> _Try it_
Return all lines below containing the word "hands".

> _Data_

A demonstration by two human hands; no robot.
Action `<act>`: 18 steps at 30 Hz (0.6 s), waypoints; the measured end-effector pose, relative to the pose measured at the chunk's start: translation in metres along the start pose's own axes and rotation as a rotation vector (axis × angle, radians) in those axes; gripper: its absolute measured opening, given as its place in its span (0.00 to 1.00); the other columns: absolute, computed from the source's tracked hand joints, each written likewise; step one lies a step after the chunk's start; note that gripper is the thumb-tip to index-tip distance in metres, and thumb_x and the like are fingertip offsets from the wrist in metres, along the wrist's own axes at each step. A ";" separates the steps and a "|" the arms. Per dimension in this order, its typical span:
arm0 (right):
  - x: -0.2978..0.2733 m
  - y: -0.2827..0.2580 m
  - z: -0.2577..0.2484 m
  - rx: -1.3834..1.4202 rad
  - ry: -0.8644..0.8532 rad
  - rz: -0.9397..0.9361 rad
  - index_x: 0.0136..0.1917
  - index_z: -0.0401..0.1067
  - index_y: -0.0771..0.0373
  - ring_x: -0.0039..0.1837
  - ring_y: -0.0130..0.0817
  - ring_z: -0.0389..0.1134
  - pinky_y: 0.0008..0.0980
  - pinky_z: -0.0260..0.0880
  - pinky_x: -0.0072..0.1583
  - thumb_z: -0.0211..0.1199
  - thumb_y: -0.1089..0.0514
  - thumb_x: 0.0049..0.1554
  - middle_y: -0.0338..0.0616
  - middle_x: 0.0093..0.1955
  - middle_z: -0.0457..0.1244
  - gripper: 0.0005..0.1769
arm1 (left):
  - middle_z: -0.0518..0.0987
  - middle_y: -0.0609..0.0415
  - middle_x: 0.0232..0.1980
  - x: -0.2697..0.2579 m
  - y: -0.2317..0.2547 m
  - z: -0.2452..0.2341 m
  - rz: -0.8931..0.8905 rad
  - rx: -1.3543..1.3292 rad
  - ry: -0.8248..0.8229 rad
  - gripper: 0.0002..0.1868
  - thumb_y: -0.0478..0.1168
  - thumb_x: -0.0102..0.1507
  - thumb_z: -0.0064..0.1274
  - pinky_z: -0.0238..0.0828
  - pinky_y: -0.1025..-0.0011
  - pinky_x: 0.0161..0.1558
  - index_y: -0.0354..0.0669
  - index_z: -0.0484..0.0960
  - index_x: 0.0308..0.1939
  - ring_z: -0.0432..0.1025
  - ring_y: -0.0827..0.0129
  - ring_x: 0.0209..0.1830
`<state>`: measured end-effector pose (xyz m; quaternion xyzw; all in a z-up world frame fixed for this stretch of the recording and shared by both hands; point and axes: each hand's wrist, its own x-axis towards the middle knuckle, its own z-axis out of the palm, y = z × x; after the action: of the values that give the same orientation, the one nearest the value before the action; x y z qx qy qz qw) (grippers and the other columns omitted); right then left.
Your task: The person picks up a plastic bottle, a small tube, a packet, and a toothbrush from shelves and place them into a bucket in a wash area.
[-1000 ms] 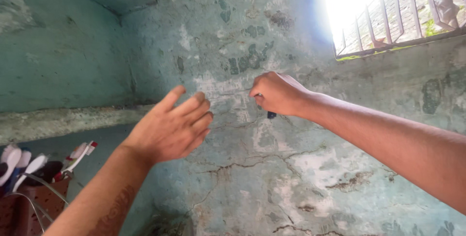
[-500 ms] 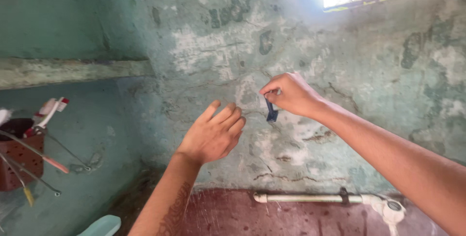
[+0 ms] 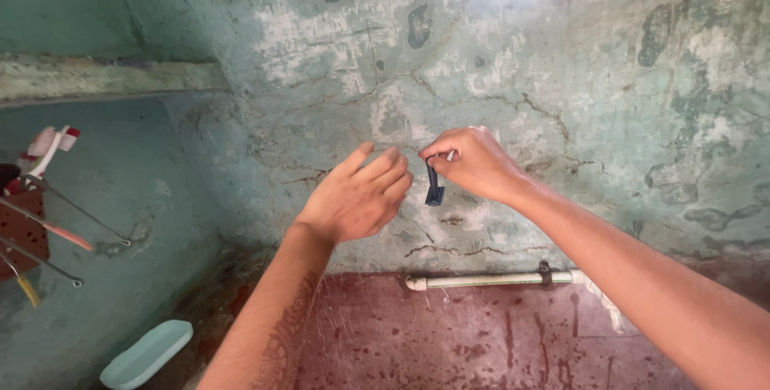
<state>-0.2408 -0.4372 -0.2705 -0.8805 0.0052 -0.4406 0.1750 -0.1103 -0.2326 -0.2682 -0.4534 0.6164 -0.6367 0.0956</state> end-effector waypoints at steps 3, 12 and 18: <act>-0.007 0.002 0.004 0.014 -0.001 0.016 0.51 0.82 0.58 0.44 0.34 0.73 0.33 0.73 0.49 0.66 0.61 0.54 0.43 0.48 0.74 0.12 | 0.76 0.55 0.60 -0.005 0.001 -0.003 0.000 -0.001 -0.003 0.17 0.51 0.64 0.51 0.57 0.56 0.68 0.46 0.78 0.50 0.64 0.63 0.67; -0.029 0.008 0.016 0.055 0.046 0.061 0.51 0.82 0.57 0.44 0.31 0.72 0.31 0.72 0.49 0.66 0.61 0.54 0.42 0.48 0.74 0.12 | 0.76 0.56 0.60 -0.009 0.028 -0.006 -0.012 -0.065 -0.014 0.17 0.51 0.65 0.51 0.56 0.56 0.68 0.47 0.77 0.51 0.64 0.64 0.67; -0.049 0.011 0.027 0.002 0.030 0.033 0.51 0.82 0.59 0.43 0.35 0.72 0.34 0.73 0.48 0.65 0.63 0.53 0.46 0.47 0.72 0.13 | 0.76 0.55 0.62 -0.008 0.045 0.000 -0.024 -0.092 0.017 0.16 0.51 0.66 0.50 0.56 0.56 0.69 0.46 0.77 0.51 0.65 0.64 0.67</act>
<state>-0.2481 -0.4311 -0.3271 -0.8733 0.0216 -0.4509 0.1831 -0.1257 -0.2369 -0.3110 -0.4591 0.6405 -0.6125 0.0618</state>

> _Answer area_
A demonstration by two human hands; no robot.
`<state>`: measured end-effector pose (xyz m; quaternion xyzw; all in a z-up world frame fixed for this stretch of the recording and shared by both hands; point and axes: each hand's wrist, its own x-axis towards the middle knuckle, its own z-axis out of the palm, y = z × x; after the action: of the values that give the same orientation, the one nearest the value before the action; x y z qx qy qz qw) (grippers and the other columns omitted); right then left.

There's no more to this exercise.